Fernanda grew up and found her own love; she and her husband eventually moved to the Spanish island of Santa Cruz de Tenerife. Heartbroken, Juan took his wife and followed his daughter. He bought a house for the entire family just outside town which, after weeks of repairs, became the center of a beautiful family. Juan established himself in Santa Cruz de Tenerife through business and a developing social network, and his marriage only grew stronger. “Esto es Marie Carmen, la mujer mejor que queiro en el mundo (this is Marie Carmen, the woman I love most in the world),” he would say to all his friends and acquaintances when he introduced his wife. Life in Santa Cruz de Tenerife was copious, and the family aged well.

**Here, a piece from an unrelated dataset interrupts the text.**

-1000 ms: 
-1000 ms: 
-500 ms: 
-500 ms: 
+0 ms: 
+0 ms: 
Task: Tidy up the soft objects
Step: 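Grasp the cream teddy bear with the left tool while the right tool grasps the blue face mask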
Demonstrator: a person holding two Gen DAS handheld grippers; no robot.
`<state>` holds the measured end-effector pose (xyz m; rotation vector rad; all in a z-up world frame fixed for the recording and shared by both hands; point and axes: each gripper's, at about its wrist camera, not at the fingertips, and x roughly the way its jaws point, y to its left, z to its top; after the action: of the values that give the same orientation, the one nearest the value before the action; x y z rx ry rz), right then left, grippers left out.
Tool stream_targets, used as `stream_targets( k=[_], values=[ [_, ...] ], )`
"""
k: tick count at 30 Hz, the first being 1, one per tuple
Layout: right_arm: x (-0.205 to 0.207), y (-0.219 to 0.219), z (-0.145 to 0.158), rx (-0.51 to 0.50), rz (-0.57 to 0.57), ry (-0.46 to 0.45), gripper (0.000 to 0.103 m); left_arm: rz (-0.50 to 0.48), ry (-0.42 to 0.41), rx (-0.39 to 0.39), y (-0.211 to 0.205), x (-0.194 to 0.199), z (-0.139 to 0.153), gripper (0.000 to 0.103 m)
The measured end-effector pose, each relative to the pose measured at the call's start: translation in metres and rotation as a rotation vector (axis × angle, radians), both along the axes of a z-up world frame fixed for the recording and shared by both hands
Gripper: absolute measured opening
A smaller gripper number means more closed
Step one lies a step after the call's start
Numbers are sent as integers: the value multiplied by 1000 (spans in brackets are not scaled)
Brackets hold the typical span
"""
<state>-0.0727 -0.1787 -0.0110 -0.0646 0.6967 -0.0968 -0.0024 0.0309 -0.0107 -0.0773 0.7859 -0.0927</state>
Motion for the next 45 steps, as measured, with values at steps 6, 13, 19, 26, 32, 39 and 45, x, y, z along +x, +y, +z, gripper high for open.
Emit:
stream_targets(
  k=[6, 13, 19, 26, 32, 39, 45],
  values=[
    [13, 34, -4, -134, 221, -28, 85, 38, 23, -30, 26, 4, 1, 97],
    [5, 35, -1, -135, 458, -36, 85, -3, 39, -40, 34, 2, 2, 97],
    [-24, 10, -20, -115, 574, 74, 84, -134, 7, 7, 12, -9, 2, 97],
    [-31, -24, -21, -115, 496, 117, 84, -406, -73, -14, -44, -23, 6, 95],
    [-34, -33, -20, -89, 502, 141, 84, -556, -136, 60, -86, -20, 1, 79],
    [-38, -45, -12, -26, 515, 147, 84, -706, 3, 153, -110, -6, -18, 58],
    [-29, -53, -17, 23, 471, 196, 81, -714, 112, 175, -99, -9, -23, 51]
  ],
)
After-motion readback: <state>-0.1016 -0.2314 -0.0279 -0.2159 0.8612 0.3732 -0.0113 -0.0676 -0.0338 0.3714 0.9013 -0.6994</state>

But Juan contracted Alzheimer’s disease later in his life and his memory slowly began to deteriorate; he was eventually confined to the house. The family watched as he began forget the location of rooms his hands had had built, forget his friends’ names, forget his daily routines. On one particularly bad day Juan was sitting in the armchair in which he spent most of his time. He stood up to walk outside and Marie Carmen asked him what he was doing. “I’m going out to milk the goats.” “But, why?” she asked. “Father told me.”
Eventually Juan spent every minute of every day in his armchair. He had forgotten almost everything he knew— everything except Abuela Marie Carmen. She spent days with him in an adjacent chair holding his hand. She would ask him the only question that he cared to answer: “Quien soy?” (Who am I?) Juan would always respond, “Eres Carmen, la mujer mejor que quiero en el mundo.” When he began to lose even his memory of Abuela he would hang on to the “Mmm,” knowing something belonged after, and Marie Carmen would remind him: “Marie Carmen.” His eyes would light up and he would blurt, “la mujer mejor que quiero en el mundo.” Juan and Marie Carmen spent all of their time together holding hands, quietly remembering the only thing that mattered.
Abuela Marie Carmen was next to Juan when he began to die. He knew none of his family members, he had forgotten his entire life, but his eyes lit up when he passed over her face. “Soy Marie Carmen,” she would say to him each time. “La mujer mejor que quiero en el mundo” were Juan’s last words.